■ **TRY IT**: Word for word, transcribe the lines below and drop the pictures.

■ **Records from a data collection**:

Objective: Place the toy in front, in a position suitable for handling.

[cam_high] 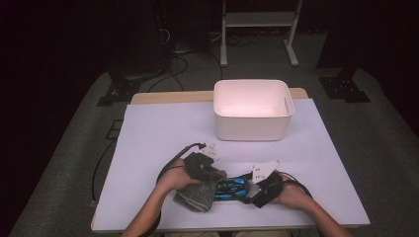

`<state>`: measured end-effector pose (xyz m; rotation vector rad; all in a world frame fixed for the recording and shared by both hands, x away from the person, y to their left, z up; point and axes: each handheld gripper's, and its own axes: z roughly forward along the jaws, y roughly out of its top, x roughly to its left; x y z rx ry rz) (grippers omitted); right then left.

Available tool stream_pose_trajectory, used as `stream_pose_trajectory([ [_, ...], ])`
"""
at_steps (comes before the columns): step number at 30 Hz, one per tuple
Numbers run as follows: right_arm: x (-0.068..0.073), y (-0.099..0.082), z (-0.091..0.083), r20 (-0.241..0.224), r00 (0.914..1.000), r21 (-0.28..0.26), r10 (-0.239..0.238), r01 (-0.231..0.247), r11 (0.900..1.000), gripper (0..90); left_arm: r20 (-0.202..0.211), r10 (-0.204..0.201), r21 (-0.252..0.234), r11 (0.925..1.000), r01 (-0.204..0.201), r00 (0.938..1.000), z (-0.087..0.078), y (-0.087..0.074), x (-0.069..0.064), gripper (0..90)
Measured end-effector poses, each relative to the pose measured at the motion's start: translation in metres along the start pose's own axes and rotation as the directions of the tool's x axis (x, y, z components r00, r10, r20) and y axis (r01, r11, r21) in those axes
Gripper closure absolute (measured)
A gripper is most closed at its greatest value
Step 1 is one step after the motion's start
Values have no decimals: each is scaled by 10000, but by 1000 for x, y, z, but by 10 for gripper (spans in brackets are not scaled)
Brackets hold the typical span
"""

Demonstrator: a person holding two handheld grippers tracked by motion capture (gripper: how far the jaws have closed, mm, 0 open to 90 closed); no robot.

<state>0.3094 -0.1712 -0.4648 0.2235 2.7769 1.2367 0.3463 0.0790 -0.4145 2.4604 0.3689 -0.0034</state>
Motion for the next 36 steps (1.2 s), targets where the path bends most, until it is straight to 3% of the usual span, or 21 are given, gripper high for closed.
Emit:
stream_pose_trajectory([
  [11,0,0,0,3,10000,-9,-19,19,10000,245,-115,-337,-315,9989,333,9994,-19,-26,-2,774],
  [18,0,0,0,-6,10000,9,14,-14,10000,245,-45,-896,-389,9952,893,9960,-28,-54,1,774],
  [29,0,0,0,0,10000,2,14,-14,10000,245,-50,-708,-120,9974,708,9975,-26,-48,-2,775],
  [36,0,0,0,-16,10000,17,40,-40,10000,245,361,-518,-313,9981,529,9980,-27,-53,-10,768],
])
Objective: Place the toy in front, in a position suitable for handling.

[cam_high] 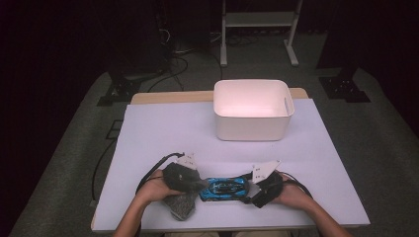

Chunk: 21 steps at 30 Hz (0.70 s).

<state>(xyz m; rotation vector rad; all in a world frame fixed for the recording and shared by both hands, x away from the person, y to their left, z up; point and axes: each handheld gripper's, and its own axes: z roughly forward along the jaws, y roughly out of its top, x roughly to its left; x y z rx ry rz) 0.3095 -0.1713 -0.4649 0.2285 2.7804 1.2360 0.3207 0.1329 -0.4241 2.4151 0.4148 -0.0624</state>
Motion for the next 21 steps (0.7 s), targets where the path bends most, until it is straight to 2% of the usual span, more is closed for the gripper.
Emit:
stream_pose_trajectory([
  [3,0,0,0,5,10000,-3,-7,7,10000,245,-15,161,91,9998,-160,9999,1,3,-3,765],
  [5,0,0,0,6,10000,-2,-7,7,10000,245,321,272,-9,9996,-272,9991,2,7,-7,765],
  [10,0,0,0,4,10000,-5,6,-6,10000,245,583,661,48,9978,-665,9961,7,15,-15,765],
  [15,0,0,0,1,10000,-7,35,-35,10000,245,767,1318,41,9912,-1325,9883,17,40,-24,773],
  [17,0,0,0,-5,10000,-4,49,-49,10000,245,789,1401,88,9899,-1412,9870,19,44,-25,781],
  [18,0,0,0,-3,10000,-6,53,-53,10000,245,862,1595,163,9867,-1614,9834,24,54,-28,781],
  [21,0,0,0,-8,10000,-1,64,-64,10000,245,926,1774,219,9834,-1801,9798,32,67,-30,781],
])
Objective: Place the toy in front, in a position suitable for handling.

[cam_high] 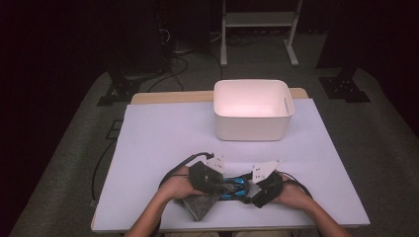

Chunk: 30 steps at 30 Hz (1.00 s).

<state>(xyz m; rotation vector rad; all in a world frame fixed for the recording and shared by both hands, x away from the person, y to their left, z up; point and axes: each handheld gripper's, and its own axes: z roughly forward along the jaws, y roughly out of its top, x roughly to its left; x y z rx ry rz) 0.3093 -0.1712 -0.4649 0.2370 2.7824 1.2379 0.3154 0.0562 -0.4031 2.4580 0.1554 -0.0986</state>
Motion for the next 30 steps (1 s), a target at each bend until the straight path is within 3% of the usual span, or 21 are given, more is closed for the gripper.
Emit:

■ **RESULT OF THIS EXERCISE**:
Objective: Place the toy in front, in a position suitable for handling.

[cam_high] 

`<state>`: measured end-effector pose (xyz m; rotation vector rad; all in a world frame fixed for the recording and shared by both hands, x away from the person, y to their left, z up; point and axes: each handheld gripper's, and its own axes: z roughly forward along the jaws, y roughly out of its top, x roughly to its left; x y z rx ry rz) (grippers omitted); right then left.

Available tool stream_pose_trajectory, used as `stream_pose_trajectory([ [_, ...], ])`
"""
at_steps (comes before the columns): step number at 30 Hz, one per tuple
Numbers run as follows: right_arm: x (-0.068..0.073), y (-0.099..0.082), z (-0.091..0.083), r20 (-0.241..0.224), r00 (0.914..1.000), r21 (-0.28..0.26), r10 (-0.239..0.238), r01 (-0.231..0.247), r11 (0.900..1.000), gripper (0..90); left_arm: r20 (-0.202..0.211), r10 (-0.204..0.201), r21 (-0.252..0.234), r11 (0.925..1.000), r01 (-0.204..0.201), r00 (0.938..1.000), z (-0.087..0.078), y (-0.087..0.074), x (-0.069..0.064), gripper (0..90)
Measured end-effector poses, each relative to the pose measured at the motion's start: translation in metres along the start pose's own axes and rotation as the directions of the tool's x axis (x, y, z components r00, r10, r20) and y axis (r01, r11, r21) in those axes
Gripper closure absolute (measured)
A gripper is most closed at its greatest value
Step 1 is one step after the motion's start
Values have no decimals: each is scaled by 10000, but by 1000 for x, y, z, but by 10 for gripper (spans in brackets are not scaled)
Brackets hold the typical span
"""

Demonstrator: a person holding two handheld grippers tracked by motion capture (gripper: how far the jaws have closed, mm, 0 open to 90 closed); no robot.

<state>0.3094 -0.1712 -0.4648 0.2235 2.7769 1.2367 0.3463 0.0790 -0.4145 2.4604 0.3689 -0.0034</state>
Motion for the next 36 steps (1.2 s), targets where the path bends most, until it is straight to 3% of the usual span, or 21 are given, gripper high for closed.
Emit:
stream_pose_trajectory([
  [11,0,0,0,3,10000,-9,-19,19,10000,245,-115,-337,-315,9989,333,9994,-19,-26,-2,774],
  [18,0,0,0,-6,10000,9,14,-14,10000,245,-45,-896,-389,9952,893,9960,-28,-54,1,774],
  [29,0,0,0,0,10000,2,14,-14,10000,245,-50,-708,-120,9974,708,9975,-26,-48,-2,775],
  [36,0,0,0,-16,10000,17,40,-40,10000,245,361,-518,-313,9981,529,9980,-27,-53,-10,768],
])
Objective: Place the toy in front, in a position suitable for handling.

[cam_high] 

Chunk: 21 steps at 30 Hz (0.70 s).

<state>(xyz m; rotation vector rad; all in a world frame fixed for the recording and shared by both hands, x away from the person, y to their left, z up; point and axes: each handheld gripper's, and its own axes: z roughly forward along the jaws, y roughly out of its top, x roughly to its left; x y z rx ry rz) 0.3095 -0.1713 -0.4649 0.2285 2.7804 1.2360 0.3207 0.1329 -0.4241 2.4151 0.4148 -0.0624</state>
Motion for the next 21 steps (0.7 s), targets where the path bends most, until it is straight to 2% of the usual span, more is closed for the gripper.
Emit:
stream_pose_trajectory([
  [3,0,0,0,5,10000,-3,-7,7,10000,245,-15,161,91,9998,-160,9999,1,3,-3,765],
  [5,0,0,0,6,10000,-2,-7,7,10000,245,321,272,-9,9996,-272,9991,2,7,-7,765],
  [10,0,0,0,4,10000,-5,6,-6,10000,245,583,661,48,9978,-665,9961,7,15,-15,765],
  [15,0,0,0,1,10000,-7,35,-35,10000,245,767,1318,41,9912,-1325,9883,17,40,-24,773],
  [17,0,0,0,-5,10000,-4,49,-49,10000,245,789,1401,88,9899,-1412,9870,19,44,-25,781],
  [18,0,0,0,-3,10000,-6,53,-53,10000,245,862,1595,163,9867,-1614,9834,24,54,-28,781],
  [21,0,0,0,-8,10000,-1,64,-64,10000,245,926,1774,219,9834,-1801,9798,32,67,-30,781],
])
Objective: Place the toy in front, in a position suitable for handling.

[cam_high] 

Chunk: 30 steps at 30 Hz (1.00 s).

<state>(xyz m; rotation vector rad; all in a world frame fixed for the recording and shared by both hands, x away from the person, y to their left, z up; point and axes: each handheld gripper's, and its own axes: z roughly forward along the jaws, y roughly out of its top, x roughly to its left; x y z rx ry rz) 0.3093 -0.1712 -0.4649 0.2370 2.7824 1.2379 0.3154 0.0562 -0.4031 2.4580 0.1554 -0.0986</state>
Motion for the next 30 steps (1 s), a target at each bend until the straight path is within 3% of the usual span, or 21 are given, more is closed for the gripper.
Emit:

No more work remains for this exercise.